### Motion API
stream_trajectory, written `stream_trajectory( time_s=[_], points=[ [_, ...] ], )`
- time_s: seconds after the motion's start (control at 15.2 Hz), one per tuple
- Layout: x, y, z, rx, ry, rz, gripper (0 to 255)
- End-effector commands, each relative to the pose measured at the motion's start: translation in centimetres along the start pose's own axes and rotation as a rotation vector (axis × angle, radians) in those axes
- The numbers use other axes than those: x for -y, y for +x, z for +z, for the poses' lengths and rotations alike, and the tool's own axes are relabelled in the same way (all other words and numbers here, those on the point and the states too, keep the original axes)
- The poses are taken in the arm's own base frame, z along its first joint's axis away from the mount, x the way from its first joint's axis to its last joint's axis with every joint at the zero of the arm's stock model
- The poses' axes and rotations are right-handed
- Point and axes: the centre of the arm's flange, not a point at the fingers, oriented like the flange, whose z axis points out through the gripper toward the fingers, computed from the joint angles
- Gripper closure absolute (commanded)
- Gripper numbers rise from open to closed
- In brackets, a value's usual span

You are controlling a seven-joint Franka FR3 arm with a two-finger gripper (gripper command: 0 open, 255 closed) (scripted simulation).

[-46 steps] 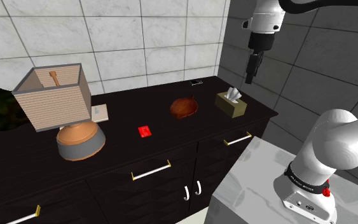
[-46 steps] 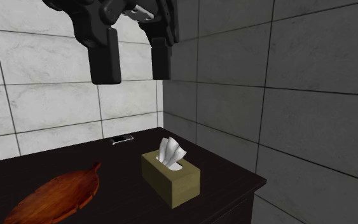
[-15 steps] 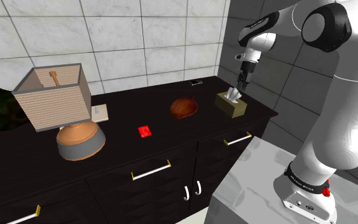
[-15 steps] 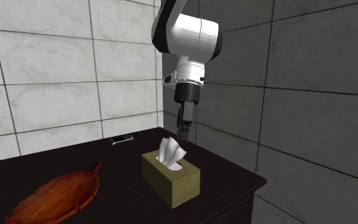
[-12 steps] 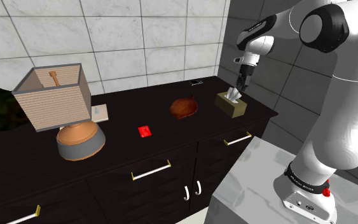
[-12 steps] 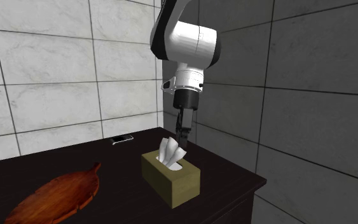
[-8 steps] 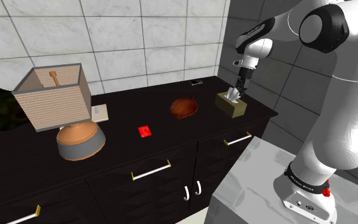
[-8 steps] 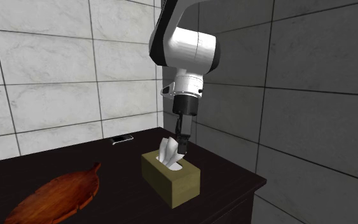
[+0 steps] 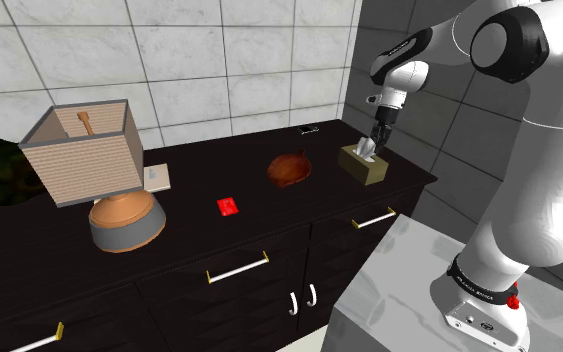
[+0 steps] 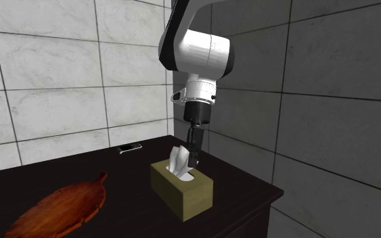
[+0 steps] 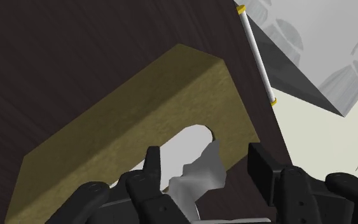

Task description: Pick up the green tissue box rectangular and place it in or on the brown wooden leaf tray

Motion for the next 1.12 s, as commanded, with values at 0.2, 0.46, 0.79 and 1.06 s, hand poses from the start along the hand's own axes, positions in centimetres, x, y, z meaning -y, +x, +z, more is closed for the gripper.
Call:
stream_trajectory(
  time_s=[0.2, 0.46, 0.79, 1.06],
  points=[
    [0.1, 0.0, 0.0, 0.0, 0.0, 0.0, 255],
    [0.1, 0.0, 0.0, 0.0, 0.0, 0.0, 255],
    [0.8, 0.3, -1.9, 0.0, 0.0, 0.0, 255],
    [1.5, 0.7, -3.9, 0.0, 0.0, 0.0, 255]
  ],
)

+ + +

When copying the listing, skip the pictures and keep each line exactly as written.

### Motion API
stream_trajectory, written `stream_trajectory( time_s=[_], points=[ [_, ...] ], )`
- time_s: seconds after the motion's start (control at 15.2 Hz), one per tuple
- Layout: x, y, z, rx, ry, rz, gripper (0 to 255)
- End-effector commands, each relative to the pose measured at the motion's start: translation in centimetres along the start pose's own axes and rotation as a rotation vector (axis × angle, radians) in those axes
- The numbers use other axes than those: x for -y, y for +x, z for +z, for the poses' lengths and rotations alike, and the tool's own axes are relabelled in the same way (all other words and numbers here, those on the point and the states too, keep the original axes)
- The poses are taken in the arm's own base frame, z along its first joint's axis away from the mount, x the way from its first joint's axis to its last joint's axis with every joint at the zero of the arm's stock model
- The poses' axes and rotations are right-handed
- Point and axes: the centre of the arm's flange, not a point at the fingers, oriented like the flange, whose z axis points out through the gripper toward the fingers, computed from the joint angles
- Gripper closure absolute (commanded)
- Gripper numbers rise from open to closed
- In brackets, a value's usual span

You are controlling a seven-joint Franka FR3 arm with a two-finger gripper (gripper command: 0 open, 255 closed) (scripted simulation).

[-46 steps] 
[-46 steps] 
[-15 steps] 
[-15 steps] 
[-12 steps] 
[-12 steps] 
[-8 steps] 
[-8 steps] 
[+0 steps] 
[+0 steps] 
[+0 steps] 

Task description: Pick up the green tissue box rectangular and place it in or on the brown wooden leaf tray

Motion for the next 1.12 s, as commanded, with values at 0.2, 0.46, 0.79 and 1.06 s, hand poses from the start along the hand's own axes, positions in centimetres, x, y, z meaning -y, +x, +z, more is closed for the gripper.
Call:
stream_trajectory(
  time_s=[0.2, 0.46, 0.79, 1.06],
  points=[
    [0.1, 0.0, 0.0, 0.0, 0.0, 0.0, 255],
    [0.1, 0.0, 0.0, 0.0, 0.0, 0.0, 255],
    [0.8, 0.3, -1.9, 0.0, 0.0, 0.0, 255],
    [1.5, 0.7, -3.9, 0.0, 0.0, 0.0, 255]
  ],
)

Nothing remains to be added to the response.